_SOURCE MATERIAL_.
##########
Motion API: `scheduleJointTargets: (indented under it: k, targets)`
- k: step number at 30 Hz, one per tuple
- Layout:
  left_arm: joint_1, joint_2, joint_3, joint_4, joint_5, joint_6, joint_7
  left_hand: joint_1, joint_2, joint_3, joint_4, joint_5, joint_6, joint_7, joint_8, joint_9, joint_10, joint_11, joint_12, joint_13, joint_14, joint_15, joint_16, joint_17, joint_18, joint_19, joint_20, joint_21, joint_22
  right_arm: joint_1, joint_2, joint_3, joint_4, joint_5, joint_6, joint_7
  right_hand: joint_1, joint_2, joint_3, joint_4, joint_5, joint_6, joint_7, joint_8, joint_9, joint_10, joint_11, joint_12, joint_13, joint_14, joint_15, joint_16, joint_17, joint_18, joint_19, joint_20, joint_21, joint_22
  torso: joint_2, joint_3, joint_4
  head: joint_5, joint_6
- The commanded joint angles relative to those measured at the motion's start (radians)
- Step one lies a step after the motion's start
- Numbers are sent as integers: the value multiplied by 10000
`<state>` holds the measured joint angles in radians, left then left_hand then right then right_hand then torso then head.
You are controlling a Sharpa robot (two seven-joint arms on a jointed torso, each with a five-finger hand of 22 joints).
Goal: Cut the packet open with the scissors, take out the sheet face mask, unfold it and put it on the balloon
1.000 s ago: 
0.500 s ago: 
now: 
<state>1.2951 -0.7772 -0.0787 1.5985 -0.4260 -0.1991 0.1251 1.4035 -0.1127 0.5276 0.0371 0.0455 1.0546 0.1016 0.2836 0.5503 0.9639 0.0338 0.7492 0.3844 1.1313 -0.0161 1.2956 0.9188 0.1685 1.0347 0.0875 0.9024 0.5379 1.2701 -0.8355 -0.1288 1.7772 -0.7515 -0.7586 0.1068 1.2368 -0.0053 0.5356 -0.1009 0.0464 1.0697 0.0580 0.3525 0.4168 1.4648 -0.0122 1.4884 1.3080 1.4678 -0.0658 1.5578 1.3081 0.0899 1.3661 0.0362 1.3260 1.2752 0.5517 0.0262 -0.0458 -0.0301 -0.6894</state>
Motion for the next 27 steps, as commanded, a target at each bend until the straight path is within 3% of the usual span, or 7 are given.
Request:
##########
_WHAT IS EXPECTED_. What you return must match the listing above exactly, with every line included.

_EXERCISE SOLUTION_.
Motion API: `scheduleJointTargets: (indented under it: k, targets)`
- k: step number at 30 Hz, one per tuple
- Layout:
  left_arm: joint_1, joint_2, joint_3, joint_4, joint_5, joint_6, joint_7
  left_hand: joint_1, joint_2, joint_3, joint_4, joint_5, joint_6, joint_7, joint_8, joint_9, joint_10, joint_11, joint_12, joint_13, joint_14, joint_15, joint_16, joint_17, joint_18, joint_19, joint_20, joint_21, joint_22
  right_arm: joint_1, joint_2, joint_3, joint_4, joint_5, joint_6, joint_7
  right_hand: joint_1, joint_2, joint_3, joint_4, joint_5, joint_6, joint_7, joint_8, joint_9, joint_10, joint_11, joint_12, joint_13, joint_14, joint_15, joint_16, joint_17, joint_18, joint_19, joint_20, joint_21, joint_22
  torso: joint_2, joint_3, joint_4
  head: joint_5, joint_6
- The commanded joint angles relative to those measured at the motion's start (radians)
- Step one lies a step after the motion's start
- Numbers are sent as integers: the value multiplied by 10000
`<state>` holds the measured joint angles in radians, left then left_hand then right then right_hand then torso then head.
You are controlling a Sharpa robot (two seven-joint arms on a jointed torso, each with a five-finger hand of 22 joints).
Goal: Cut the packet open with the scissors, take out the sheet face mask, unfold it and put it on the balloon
1.000 s ago: 
0.500 s ago: 
now: 
<state>1.2951 -0.7772 -0.0787 1.5985 -0.4260 -0.1991 0.1251 1.4035 -0.1127 0.5276 0.0371 0.0455 1.0546 0.1016 0.2836 0.5503 0.9639 0.0338 0.7492 0.3844 1.1313 -0.0161 1.2956 0.9188 0.1685 1.0347 0.0875 0.9024 0.5379 1.2701 -0.8355 -0.1288 1.7772 -0.7515 -0.7586 0.1068 1.2368 -0.0053 0.5356 -0.1009 0.0464 1.0697 0.0580 0.3525 0.4168 1.4648 -0.0122 1.4884 1.3080 1.4678 -0.0658 1.5578 1.3081 0.0899 1.3661 0.0362 1.3260 1.2752 0.5517 0.0262 -0.0458 -0.0301 -0.6894</state>
Motion for the next 27 steps, as commanded, a target at each bend until the straight path is within 3% of the usual span, or 7 are given.
Request:

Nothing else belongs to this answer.